__EXERCISE__
Output each line of the data below exactly, omitting any image.

__GIVEN INFORMATION__
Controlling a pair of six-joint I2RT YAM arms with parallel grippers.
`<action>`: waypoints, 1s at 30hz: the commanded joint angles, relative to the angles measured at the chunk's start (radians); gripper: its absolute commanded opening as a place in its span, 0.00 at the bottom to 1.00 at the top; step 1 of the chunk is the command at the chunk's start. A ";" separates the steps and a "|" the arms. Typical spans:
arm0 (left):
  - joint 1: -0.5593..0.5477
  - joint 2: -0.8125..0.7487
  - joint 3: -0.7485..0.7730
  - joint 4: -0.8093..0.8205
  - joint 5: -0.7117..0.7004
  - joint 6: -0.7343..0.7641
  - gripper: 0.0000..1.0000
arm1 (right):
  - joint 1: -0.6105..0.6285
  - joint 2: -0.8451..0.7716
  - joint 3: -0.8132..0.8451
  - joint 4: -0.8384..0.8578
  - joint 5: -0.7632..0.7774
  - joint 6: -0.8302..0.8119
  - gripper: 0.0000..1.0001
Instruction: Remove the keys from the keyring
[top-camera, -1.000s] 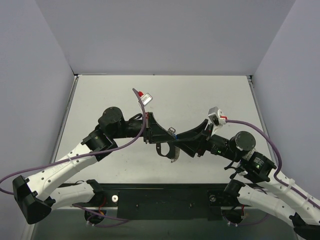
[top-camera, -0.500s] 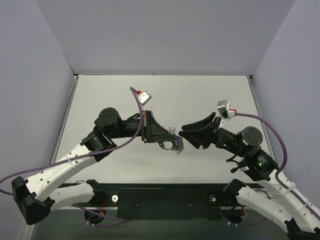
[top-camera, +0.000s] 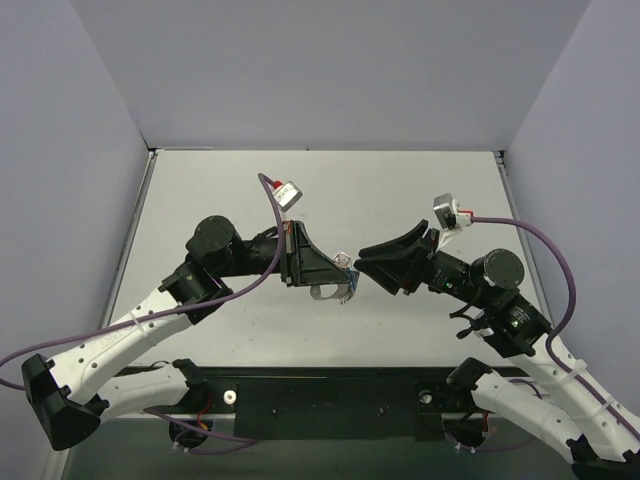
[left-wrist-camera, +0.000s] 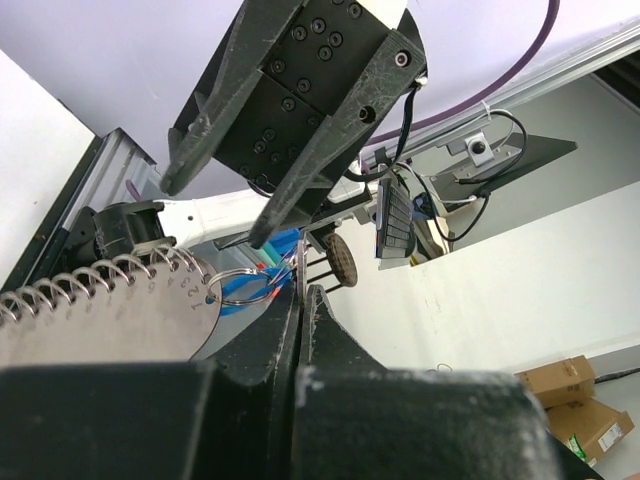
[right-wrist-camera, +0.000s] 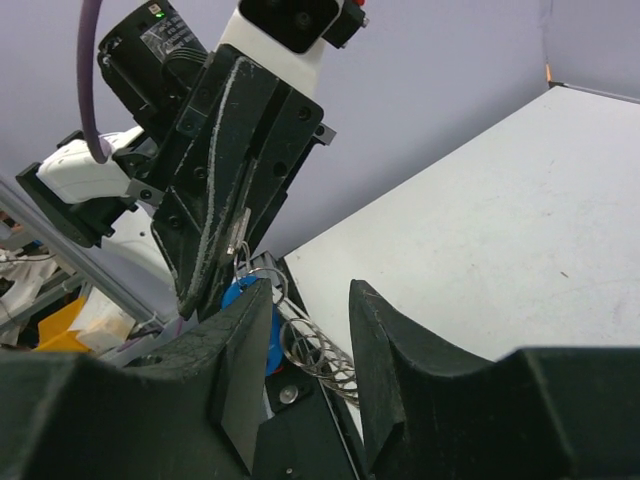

__TASK ANSWER__
Controlling a pair of six-joint I2RT YAM arms with parallel grippers.
`<action>`: waypoints, 1s at 30hz: the commanded joint angles, relative to the angles measured at the chunk's start (radians); gripper: its absolute commanded opening as a place in its span, 0.00 at the bottom to 1.00 at the top; step 1 of the chunk is the command at the chunk's start. A ";" separates the steps and a "|" the arms. Typical spans:
arm0 (left):
  - joint 1: -0.5593..0.5477
  - joint 2: -0.8125..0.7487
  - joint 3: -0.7485..0.7730
  - joint 4: -0.8093..0.8205
  - joint 5: -0.7117..0.7004
  - joint 6: -0.7343..0.7641
  - gripper: 0.0000..1.0000
arm1 (right):
  - joint 1: -0.6105..0.6285
  - joint 2: -0.8451..0.7716
  - joint 3: -0.8132..0.8451
  - joint 4: -0.8384..0.8578
  - joint 5: -0.7632..0.7774
  - joint 6: -0.8302..0.8119
  - gripper: 0.0000..1.0001
Instruction: Remove the keys from the keyring
[top-camera, -1.000s] 
[top-camera, -0.500s] 
[top-camera, +0.000s] 
[left-wrist-camera, +0.000s] 
[right-wrist-camera, +0.000s] 

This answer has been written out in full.